Выпив, он подошел к двери ванной и говорит:
– Не пойми меня превратно, но мне, вообще-то, неплохо бы тоже помыться, да и мелкий наш тут интересовался: что это я не в ванне с тобой вместе, но ты не думай, это я просто так, без задней мысли.
– Ты ему дал шлепка?
– Да ну, зачем? Он пить хотел. Потом сразу рухнул и спит уже опять без задних ног. Ладно, бог с ним. Приму душ после чили. Не хочу портить тебе удовольствие.
– Ой, брось! Дверь не заперта. Входи.
Он вошел и увидел, что она уже стала куда невиннее и чище, и взгляд повеселел, тоже стал чистый-лучистый, а уж тело в ванне лежит такое – мечта любого мальчишки.

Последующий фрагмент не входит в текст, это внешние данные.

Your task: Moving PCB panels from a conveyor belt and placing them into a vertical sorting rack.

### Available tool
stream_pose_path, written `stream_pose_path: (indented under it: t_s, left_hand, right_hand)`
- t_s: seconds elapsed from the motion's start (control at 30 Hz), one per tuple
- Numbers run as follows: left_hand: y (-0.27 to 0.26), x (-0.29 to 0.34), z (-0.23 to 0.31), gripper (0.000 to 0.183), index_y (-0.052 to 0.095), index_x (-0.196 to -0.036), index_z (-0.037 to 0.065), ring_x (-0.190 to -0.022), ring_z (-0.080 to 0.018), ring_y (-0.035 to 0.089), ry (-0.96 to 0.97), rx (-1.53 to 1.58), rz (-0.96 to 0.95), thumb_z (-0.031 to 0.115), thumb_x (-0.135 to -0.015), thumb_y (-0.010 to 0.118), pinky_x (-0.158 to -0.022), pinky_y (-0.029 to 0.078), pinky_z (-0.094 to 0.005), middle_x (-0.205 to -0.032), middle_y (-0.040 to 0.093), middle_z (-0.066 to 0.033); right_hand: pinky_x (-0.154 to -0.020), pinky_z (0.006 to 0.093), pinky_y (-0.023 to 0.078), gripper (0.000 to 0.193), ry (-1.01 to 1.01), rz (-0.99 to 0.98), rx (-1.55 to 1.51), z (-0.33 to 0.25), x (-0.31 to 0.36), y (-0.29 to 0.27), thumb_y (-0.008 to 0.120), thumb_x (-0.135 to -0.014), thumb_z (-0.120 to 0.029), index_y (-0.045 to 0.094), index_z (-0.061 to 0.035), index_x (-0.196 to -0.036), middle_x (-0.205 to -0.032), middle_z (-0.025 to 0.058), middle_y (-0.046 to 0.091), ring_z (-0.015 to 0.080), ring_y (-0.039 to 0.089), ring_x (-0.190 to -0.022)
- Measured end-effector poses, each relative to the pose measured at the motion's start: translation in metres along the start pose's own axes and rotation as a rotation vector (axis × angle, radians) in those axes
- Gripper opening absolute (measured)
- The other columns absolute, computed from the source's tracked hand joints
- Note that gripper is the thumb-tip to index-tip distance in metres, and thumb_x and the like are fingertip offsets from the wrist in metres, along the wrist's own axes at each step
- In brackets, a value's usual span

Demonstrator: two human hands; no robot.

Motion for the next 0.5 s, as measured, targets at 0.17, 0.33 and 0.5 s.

– Я только зубы почищу и побреюсь.
– Ты не потрешь мне спинку? А то мне самой не достать.
– Обязательно, только ты не спеши. Не надо пре вращать это в очередную обязаловку. А когда отдохнешь и помоешься, встань под душ и охладись.
– Фи, не хочу под душ.
– Душ хорошо смывает с кожи пот, грязь и мыло, а если пустить воду похолоднее, кожа обретает упругость и проявляет свой естественный цвет. После ванны всегда надо принимать душ.
– Ну, тогда ладно, о’кей. А я не слишком жирная, как ты думаешь?
– Ты вовсе не жирная.
– Нет жирная. – Она встала. – Ну вот же, здесь. И здесь выше, и тут, и тут, а вот тут?
– Это не жир. Это женственность. Совсем другое дело.
– А у нее как с женственностью – небось, не хуже, чем у меня?
– У кого?
– У той девицы, на которую ты пялился на остановке трамвая. У девочки-ромашки, стоявшей с невинным видом.
– А-а. – Прополоскав рот, он выплюнул воду, белую от зубной пасты. – Нет, у нее хуже.
– Ты это, наверное, нарочно, потому что вовсю уже думаешь о том, что собираешься делать после чили.
– Да нет, она была… ну, скажем, тощевата.
– Ой, ладно, ты просто подлизываешься, уже навоображал себе с три короба насчет того, что будет после ужина, потому что, когда ты вынашиваешь некоторые планы, у тебя даже тон каждый раз делается какой-то не такой.
– Какой не такой?
– Похотливый. И как ты ни стараешься убрать из него похоть, он все равно похотливый, к тому же, когда на тебя это находит, ты сразу делаешься такой хороший – как мертвый индеец. До такой степени, что из тебя хоть веревки вей, совсем дурачком становишься, причем в любой момент – стоит мне только взять вдруг и раздеться.
– А ты при этом дурочкой не становишься?